Dh has an employee who is going to panel soon.employee and adoption agency have asked dh for an employment reference. Dh knows employee has changed their name once. In a meeting today dh found out employee has changed their name twice in total.
Is this worth mentioning or not? Would agency have already found this out? Or isn't it a concern?

Lovesoftplay Thu 27-Sep-12 18:30:25

My LA sent a kind of questionnaire which my employer filled in. It wasn't an open ended reference as such.

What does the letter actually ask for? Is it specific points to cover or just a general request for a reference?

x x

hifi Thu 27-Sep-12 18:39:11

It's just a ,do they work for you,how long etc.

LocoParentis Thu 27-Sep-12 18:50:28

I think perhaps mention it. the chances are they already know but if they don't it's perhaps a bit concerning that a) they have lied/withheld information and b) WHY are they lying/withholding information.

at the end of the day it's all about keeping children away from potential harm.
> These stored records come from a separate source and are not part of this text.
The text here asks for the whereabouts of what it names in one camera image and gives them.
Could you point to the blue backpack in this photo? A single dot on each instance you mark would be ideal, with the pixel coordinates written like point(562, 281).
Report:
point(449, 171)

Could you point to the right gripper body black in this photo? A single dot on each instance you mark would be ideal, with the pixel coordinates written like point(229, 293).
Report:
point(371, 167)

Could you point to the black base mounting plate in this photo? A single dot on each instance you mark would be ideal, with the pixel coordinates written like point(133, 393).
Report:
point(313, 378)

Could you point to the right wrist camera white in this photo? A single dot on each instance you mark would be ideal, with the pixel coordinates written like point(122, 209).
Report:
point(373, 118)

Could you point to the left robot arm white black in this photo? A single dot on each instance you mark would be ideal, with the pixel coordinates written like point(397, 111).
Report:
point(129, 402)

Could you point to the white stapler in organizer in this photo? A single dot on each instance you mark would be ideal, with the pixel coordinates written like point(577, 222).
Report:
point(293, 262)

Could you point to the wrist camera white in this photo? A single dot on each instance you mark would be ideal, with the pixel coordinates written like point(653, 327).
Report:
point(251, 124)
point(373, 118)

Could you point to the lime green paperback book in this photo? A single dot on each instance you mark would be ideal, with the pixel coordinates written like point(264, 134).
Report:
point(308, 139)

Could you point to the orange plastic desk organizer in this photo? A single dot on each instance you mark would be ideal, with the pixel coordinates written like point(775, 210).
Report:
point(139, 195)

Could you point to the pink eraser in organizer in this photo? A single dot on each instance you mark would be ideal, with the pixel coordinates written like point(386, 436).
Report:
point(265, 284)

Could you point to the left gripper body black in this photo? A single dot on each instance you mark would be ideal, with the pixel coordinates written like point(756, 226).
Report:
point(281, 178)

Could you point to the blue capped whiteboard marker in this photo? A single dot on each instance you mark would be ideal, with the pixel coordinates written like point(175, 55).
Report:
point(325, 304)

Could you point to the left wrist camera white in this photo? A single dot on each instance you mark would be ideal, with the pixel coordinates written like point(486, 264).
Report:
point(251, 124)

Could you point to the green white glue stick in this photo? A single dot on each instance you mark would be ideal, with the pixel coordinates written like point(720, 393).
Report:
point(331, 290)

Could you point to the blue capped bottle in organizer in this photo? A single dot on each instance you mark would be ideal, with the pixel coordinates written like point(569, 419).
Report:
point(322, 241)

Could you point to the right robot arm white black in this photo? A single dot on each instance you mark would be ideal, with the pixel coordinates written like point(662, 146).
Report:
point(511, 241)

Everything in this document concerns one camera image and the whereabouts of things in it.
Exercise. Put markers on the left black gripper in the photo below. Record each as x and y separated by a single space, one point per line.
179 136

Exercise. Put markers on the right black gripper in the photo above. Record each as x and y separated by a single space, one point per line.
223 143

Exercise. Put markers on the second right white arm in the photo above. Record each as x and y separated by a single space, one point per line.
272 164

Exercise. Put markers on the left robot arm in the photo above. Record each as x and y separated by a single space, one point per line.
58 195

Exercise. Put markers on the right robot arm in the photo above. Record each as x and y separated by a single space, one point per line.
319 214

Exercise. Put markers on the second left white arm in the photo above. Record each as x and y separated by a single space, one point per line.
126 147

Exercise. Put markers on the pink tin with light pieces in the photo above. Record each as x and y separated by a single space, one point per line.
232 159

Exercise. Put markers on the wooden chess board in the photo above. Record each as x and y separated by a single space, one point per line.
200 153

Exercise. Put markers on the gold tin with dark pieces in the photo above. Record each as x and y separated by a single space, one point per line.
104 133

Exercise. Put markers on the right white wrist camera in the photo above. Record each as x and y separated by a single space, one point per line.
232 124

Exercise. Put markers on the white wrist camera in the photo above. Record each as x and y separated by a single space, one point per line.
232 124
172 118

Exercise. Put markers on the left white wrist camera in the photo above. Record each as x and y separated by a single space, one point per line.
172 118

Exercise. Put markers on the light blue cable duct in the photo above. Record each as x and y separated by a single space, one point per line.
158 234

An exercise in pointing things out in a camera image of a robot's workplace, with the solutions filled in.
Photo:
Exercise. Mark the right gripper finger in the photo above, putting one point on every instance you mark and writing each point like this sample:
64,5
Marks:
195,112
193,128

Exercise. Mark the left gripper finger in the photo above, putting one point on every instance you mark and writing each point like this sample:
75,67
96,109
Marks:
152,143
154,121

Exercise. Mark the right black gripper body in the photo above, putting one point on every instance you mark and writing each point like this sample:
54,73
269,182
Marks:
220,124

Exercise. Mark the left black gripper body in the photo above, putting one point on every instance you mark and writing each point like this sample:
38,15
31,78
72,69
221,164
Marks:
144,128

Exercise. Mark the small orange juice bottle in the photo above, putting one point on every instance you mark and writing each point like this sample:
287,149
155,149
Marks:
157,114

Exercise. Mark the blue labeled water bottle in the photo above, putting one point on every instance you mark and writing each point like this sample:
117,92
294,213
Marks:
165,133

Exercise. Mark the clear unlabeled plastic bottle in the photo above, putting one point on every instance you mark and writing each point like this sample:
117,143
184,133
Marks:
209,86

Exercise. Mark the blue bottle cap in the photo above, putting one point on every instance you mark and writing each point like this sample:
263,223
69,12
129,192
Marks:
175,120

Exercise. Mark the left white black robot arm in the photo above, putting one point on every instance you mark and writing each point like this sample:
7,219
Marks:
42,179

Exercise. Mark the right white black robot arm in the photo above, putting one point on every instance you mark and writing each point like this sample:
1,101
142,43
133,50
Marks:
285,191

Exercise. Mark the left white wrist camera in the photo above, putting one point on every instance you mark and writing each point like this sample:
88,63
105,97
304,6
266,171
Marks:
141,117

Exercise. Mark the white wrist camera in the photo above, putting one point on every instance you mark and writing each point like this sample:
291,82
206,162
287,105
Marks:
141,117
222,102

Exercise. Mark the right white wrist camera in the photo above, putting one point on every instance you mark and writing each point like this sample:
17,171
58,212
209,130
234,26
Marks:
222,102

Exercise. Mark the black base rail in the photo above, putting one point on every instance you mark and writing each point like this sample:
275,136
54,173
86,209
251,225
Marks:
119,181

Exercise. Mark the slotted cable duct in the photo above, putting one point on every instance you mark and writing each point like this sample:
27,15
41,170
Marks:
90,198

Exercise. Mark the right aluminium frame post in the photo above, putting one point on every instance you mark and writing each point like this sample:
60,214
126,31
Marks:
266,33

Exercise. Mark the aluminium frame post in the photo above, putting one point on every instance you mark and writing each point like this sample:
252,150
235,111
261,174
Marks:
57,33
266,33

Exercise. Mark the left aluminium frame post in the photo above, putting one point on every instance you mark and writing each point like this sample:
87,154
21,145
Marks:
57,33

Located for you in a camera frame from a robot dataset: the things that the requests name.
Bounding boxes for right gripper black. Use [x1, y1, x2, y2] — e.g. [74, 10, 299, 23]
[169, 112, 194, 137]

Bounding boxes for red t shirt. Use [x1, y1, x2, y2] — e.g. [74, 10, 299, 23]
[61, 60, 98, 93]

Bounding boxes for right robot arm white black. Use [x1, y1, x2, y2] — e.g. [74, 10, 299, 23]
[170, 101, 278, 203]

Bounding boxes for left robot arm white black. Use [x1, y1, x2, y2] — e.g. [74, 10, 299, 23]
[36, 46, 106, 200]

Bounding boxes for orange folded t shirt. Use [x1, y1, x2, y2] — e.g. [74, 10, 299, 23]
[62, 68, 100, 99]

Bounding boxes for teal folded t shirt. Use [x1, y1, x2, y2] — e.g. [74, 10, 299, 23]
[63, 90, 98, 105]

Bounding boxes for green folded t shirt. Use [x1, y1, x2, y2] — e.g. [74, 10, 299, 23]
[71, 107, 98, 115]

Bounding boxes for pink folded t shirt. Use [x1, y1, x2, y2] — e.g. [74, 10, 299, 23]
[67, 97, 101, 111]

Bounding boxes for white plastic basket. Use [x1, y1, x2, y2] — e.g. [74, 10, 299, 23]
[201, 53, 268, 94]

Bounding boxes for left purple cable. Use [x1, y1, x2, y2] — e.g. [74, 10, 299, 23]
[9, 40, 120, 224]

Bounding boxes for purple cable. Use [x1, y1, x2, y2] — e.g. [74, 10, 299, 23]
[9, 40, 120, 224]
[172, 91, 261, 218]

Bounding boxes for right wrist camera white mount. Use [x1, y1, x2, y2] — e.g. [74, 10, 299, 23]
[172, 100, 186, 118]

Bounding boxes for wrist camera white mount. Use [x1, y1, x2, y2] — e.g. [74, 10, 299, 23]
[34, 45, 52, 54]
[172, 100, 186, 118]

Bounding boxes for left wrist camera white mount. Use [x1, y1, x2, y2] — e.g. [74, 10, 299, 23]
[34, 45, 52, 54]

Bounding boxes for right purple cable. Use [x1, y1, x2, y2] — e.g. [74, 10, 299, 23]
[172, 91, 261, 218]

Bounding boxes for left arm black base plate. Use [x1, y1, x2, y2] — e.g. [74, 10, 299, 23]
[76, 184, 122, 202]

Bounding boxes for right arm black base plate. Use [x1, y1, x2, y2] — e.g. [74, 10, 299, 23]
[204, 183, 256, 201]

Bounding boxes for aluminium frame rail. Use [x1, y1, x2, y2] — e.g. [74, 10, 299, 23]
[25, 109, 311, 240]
And your DH must think the name changes are odd i.e. not i've been divorced twice, or i changed my name due to estrangement from father and didn't want his name etc etc. If DH wasn't concerned he wouldn't have even thought about it, or told you iyswim

Lovesoftplay Thu 27-Sep-12 19:00:15

I am torn on this one, but am tending to agree with locoparentis. As long as all the specific questions are properly answered, your DH could always tag a note on the end.

Or is there a contact number for the SW who asked for the reference? He could casually ring her and say "just wondering where in the reference am I meant to write about his name changes, don't want to put them in the wrong place (nervous laugh)" and see what she says?

FamiliesShareGerms Thu 27-Sep-12 19:20:11

Yes, what Lovesoftplay said. Either he says something and it’s nothing, in which case no harm done. Or he says something and it reveals something of concern, in which case that needs to be explored. Or he says nothing, but possibly withholds something which needed to be explored and leads to an inappropriate decision being made. I know which one I consider the least worst outcome on my conscience...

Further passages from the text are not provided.